I was recently watching a MIT Opencourseware video on Youtube titled “Introduction to ‘The Society of Mind’” which is a series of lectures (or as the author refers to them “seminars”) by Marvin Minsky. While watching the first episode of this course the professors puts forth an interesting theory about what grants humans the capability to handle a variety of problems while machines remain limited in their capacity to generically compute solutions to problems. In this theory he alludes to the concept that humans “resourcefullness” is what grants us this capability which to paraphrase is the ability for humans to leverage a variety of different paths to identify a variety of solutions to the same problem. All of which can be used in a variety of different situations in order to develop a solution to the generic problem at hand. While he was describing this theory he made an off hand comment about the choice of the word “resourcefullness” positing whether there was a shorter word to describe the concept.
This got me thinking about the lingustical preciseness to describe the concept and I came across a very fullfilling suggestion on stack exchange to do just that. They suggested the word “equifinality” which is incredibly precise, but also a bit of a pompous choice for a general audience. Albeit, great for the audience he was addressing.

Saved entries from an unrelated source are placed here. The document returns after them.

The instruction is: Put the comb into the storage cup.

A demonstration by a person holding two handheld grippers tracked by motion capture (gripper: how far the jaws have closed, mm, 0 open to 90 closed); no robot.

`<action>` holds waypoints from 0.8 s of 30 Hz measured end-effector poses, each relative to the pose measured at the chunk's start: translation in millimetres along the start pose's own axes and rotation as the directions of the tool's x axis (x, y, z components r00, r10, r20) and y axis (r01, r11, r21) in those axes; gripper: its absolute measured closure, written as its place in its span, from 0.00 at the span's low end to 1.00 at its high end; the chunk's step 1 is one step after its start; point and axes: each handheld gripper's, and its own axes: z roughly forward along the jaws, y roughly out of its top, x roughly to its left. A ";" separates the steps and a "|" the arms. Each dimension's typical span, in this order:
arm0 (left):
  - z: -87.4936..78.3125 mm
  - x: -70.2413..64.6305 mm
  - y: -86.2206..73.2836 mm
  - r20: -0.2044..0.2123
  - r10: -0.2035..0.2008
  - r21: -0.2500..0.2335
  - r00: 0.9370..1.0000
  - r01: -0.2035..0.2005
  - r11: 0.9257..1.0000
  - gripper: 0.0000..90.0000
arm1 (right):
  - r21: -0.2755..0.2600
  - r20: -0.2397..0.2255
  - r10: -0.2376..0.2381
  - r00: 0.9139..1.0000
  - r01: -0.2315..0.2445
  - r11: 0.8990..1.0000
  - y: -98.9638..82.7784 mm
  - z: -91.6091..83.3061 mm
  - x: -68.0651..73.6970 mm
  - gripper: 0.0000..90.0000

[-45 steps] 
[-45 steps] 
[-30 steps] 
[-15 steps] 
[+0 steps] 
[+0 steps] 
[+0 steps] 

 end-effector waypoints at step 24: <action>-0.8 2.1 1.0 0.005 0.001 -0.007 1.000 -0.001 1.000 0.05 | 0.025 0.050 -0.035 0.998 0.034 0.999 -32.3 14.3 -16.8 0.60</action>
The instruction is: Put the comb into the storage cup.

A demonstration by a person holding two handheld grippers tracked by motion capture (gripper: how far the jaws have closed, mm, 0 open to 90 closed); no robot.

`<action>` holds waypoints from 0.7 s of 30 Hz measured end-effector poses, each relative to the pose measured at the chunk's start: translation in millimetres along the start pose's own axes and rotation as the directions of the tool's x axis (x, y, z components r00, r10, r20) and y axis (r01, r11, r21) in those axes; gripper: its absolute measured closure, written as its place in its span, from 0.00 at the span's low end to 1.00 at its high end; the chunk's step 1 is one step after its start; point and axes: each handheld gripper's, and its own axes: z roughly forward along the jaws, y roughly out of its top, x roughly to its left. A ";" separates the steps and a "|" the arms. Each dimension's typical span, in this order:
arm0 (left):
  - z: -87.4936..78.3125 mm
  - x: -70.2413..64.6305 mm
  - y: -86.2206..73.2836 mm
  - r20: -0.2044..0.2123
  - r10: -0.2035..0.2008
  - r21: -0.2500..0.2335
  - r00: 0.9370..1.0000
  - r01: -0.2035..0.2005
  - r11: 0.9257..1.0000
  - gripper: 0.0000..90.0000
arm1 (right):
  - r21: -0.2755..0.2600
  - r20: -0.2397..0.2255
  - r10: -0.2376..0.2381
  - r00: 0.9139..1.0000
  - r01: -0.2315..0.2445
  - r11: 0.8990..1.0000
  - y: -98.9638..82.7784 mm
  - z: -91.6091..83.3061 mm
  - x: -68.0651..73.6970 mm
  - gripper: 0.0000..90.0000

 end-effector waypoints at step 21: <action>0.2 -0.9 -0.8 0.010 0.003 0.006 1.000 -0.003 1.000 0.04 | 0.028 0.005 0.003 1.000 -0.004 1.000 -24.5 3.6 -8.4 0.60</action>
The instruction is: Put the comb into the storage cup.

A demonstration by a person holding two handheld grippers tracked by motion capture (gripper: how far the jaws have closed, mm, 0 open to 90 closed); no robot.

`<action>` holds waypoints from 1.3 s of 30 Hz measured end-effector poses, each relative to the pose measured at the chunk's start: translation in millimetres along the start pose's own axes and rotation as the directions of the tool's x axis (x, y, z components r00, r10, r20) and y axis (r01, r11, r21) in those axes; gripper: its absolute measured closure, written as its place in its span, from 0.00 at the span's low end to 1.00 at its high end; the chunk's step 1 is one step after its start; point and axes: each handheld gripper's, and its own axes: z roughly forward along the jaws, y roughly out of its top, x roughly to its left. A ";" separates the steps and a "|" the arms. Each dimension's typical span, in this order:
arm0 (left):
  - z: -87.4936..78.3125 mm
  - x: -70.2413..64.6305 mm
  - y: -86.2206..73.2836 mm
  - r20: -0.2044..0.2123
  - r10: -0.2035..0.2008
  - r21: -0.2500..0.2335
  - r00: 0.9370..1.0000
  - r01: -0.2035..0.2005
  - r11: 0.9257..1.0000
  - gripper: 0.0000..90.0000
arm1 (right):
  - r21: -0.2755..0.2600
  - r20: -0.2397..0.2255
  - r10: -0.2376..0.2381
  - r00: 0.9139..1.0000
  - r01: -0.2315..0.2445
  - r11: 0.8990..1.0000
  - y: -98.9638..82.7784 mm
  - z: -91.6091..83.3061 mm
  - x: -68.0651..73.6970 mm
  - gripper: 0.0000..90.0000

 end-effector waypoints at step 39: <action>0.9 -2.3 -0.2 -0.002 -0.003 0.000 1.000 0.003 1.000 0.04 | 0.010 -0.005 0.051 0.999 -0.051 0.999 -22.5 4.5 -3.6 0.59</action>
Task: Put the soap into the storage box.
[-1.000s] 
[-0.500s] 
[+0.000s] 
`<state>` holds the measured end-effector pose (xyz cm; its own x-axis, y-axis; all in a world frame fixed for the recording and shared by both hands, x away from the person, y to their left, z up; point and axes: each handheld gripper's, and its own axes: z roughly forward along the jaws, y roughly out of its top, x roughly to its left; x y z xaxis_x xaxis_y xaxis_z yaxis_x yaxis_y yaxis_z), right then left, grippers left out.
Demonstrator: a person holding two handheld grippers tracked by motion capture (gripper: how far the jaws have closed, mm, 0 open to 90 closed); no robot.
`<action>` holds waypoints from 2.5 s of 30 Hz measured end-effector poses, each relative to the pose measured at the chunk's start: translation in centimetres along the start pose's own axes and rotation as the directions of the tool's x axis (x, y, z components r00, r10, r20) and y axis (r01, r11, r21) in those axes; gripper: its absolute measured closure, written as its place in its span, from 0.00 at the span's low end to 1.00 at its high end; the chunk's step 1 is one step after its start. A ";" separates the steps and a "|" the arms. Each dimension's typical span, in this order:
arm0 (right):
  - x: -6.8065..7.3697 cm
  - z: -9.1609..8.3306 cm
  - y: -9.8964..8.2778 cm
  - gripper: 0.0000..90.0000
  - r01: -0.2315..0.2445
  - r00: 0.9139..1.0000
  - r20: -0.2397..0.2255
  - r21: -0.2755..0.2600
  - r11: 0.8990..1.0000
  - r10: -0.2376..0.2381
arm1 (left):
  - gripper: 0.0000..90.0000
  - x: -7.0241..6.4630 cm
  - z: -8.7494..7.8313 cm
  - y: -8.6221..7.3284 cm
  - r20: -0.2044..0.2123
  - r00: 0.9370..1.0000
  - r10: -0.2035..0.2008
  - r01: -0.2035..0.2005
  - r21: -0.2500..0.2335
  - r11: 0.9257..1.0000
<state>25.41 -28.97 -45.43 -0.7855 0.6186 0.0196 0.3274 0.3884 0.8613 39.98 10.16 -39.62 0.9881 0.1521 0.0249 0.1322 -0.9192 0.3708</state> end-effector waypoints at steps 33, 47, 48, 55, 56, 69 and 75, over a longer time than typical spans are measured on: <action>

The second suggestion sent me down a tangent of thought that I find very enticing though. “Convergent” is a word that’s commonly used to describe this in common tongue today and more importantly can be paired with wisdom to describe a new concept. I’m choosing to define the concept of “convergent wisdom” as utilizing the knowledge gained from studying multiple solutions that approach the same outcome in different ways in order to choose the appropriate solution for the problem at hand.
What’s interesting about the concept of convergent wisdom is that it suitably describes the feedback loop that humans exploit in order to gain the capability of generalizable problem solving. For example, in chemical synthesis the ability to understand the pathway of creating an exotic compound is nearly as important as the compound itself because it can affect the feasiblity of mass production of the compound. In manufacteuring similarly, there are numerous instance of giant discoveries occuring (battery technology is the one that comes to mind first) which then fall short when it comes time to manufateur the product. In both of these instances the ability to understand the chosen path is nearly as important as the solution itself.
So why does this matter and why define the concept? This concept seems incredibly important to the ability to build generically intelligent machines. Today, it seems much of the focus of the artificial intelligence feild focuses primarily on the outcome while treating the process as a hidden and unimportant afterthought up until the point in which the algorithm starts to produce ethically dubious outcomes as well.
Through the study of not only the inputs and outputs, but also the pathway by with the outcome is achieved I believe the same feedback loop may be able to be formed to produce generalizable computing in machines. Unfortunately, I’m no expert in this space and have tons of reading to do on the topic. So now that I’ve been able to describe and define the topic can anyone point me to the area of study or academic literature which focuses on this aspect of AI?